The Department of Plastic and Restorative Surgery and the Interregional Centre for Major Burns of the AP-HM, directed by Pr Dominique Casanova, work in close collaboration with the Culture and Cellular Therapy Laboratory to develop innovative skin regeneration techniques. However, there is no technique available in daily practice that can effectively replace the skin graft taken from the patient themselves.

“This collaboration is a further step for Poietis and its ambition to place a bioprinter in every hospital to enable the production of personalized tissues and improve the management of patients waiting for transplants,” said Dr Fabien Guillemot, Founder and President of Poietis. “The successful completion of this project will pave the way for important applications of bioprinting in the medical field.”

Dr. Bertrand, Plastic Surgeon at the AP-HM, commented: “Bioprinted skin prepared from a simple sample of the patient’s own cells would greatly simplify the surgical procedure and avoid large skin samples.
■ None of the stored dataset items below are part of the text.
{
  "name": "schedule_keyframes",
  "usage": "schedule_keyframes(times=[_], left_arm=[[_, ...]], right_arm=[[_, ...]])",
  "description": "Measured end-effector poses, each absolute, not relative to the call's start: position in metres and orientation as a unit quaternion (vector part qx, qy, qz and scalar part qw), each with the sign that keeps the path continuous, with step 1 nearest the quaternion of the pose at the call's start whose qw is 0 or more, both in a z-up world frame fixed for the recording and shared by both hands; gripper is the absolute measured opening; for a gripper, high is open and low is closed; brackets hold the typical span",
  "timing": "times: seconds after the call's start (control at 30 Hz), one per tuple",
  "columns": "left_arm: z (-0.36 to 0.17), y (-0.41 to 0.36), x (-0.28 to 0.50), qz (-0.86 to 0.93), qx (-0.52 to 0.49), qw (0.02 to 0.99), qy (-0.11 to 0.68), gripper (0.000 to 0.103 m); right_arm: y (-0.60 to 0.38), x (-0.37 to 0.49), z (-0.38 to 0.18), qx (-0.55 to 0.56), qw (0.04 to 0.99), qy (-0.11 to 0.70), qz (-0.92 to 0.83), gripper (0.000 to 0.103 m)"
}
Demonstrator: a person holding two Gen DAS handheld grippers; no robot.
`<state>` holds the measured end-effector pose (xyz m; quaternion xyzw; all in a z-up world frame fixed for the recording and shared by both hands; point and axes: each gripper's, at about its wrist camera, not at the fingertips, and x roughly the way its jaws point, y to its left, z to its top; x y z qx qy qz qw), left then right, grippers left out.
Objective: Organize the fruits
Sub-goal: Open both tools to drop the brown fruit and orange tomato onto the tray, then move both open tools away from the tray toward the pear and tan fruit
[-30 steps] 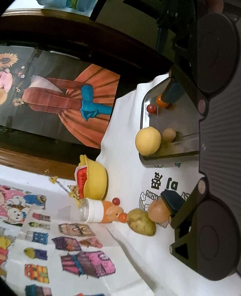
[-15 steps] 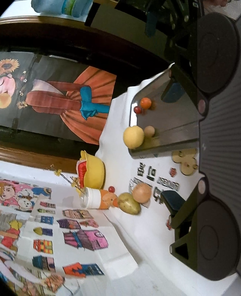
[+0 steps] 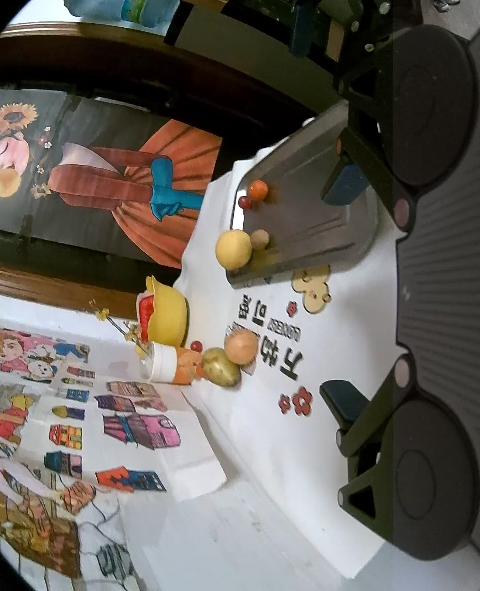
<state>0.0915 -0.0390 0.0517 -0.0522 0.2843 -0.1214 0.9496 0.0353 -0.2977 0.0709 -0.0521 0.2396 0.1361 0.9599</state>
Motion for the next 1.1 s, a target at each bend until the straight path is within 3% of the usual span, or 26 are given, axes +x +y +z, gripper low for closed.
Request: schedule_keyframes(times=[0.6, 1.1], left_arm=[[0.038, 0.015, 0.084, -0.073, -0.043, 0.944, 0.319, 0.103], [0.03, 0.049, 0.118, -0.048, -0.046, 0.943, 0.327, 0.103]], right_arm=[[-0.25, 0.027, 0.057, -0.053, 0.942, 0.274, 0.187, 0.102], [-0.215, 0.072, 0.071, -0.1, 0.934, 0.27, 0.213, 0.102]])
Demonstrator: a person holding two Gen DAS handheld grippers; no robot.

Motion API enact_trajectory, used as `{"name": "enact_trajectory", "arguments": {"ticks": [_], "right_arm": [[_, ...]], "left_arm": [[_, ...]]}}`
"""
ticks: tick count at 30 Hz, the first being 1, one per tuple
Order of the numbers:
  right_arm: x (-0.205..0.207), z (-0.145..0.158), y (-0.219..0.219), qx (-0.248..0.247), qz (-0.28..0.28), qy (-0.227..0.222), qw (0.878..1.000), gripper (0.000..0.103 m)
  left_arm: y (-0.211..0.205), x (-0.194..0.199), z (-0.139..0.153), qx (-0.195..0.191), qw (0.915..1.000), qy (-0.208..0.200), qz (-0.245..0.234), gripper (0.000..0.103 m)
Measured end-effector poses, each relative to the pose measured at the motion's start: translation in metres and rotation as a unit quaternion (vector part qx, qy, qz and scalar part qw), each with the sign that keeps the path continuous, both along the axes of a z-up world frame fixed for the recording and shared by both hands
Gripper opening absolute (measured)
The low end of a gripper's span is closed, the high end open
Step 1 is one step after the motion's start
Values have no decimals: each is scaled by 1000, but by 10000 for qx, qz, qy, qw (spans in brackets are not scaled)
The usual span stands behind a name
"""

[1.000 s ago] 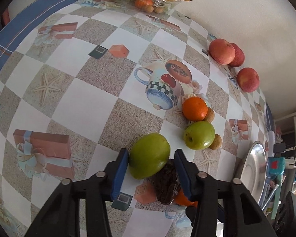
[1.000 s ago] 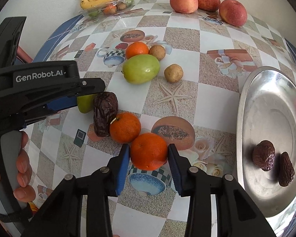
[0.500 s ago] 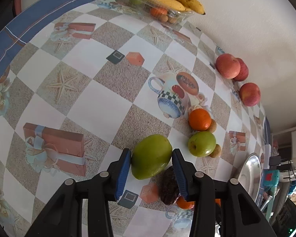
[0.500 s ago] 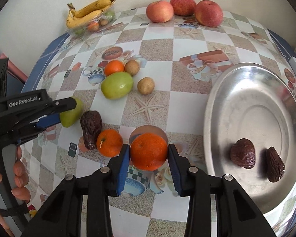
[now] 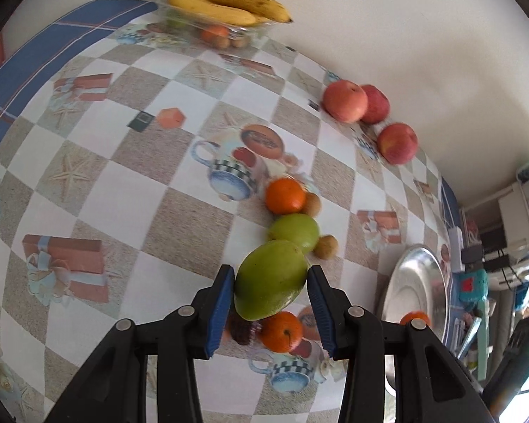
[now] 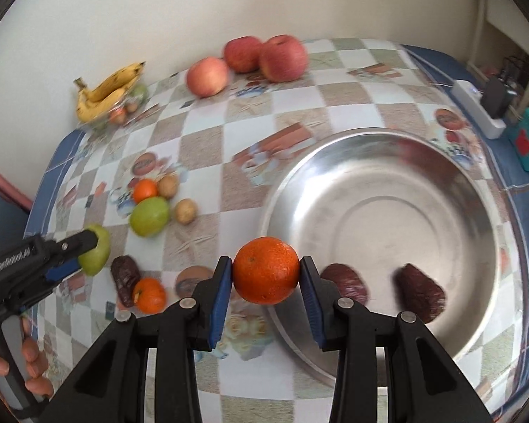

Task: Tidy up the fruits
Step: 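Carry the tangerine and green pear into the steel bowl and release both, then move both open grippers back from the bowl toward the remaining fruit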

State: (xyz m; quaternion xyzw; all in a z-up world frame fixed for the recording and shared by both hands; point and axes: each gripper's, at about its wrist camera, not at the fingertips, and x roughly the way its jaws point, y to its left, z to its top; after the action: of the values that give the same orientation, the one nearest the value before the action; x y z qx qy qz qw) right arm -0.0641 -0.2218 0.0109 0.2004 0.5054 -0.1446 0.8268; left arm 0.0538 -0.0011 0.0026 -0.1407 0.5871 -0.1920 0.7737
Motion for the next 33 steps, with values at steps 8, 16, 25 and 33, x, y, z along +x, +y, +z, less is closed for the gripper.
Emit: {"name": "enact_trajectory", "arguments": {"ticks": [8,16,25,33], "right_arm": [[-28,3,-47,-173,-1024,6,9946,40],[-51,9,-78,-245,-1747,-126,9842,40],[-52,7,-81,-217,-1814,-95,9831,41],[-50,6,-80,-236,-1776,-57,9838,47]], "left_arm": [[-51,-28,6,20,9964,-205,-819,46],[-116,-70,13,-304,9795,-432,-1946,46],[-152,-87,15,-577,9623,-625,-2584,47],[-144,-81,9,-376,9687,-519,-2398,52]]}}
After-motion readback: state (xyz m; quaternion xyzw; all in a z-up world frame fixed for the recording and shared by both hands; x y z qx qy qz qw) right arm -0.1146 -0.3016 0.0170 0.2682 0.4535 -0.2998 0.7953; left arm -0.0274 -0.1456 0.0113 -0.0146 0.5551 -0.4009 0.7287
This therapeutic innovation, made in France, could be a real revolution in the treatment of patients requiring a skin graft, such as severe burns.”

Dr. Magalon, pharmacist-biologist in the Cellular Therapy Unit continues: “This collaboration will bring together all the skills required to produce a bioprinted tissue that can be implanted in humans, in accordance with European regulations. But this is only one step. Tomorrow, the objective is to bioprint more complex tissues as close as possible to the patient. It is conceivable that all major hospitals will be equipped with bioprinters in the future. This reminds me of the success of surgical robotics: a breakthrough innovation that has become essential in daily practice.”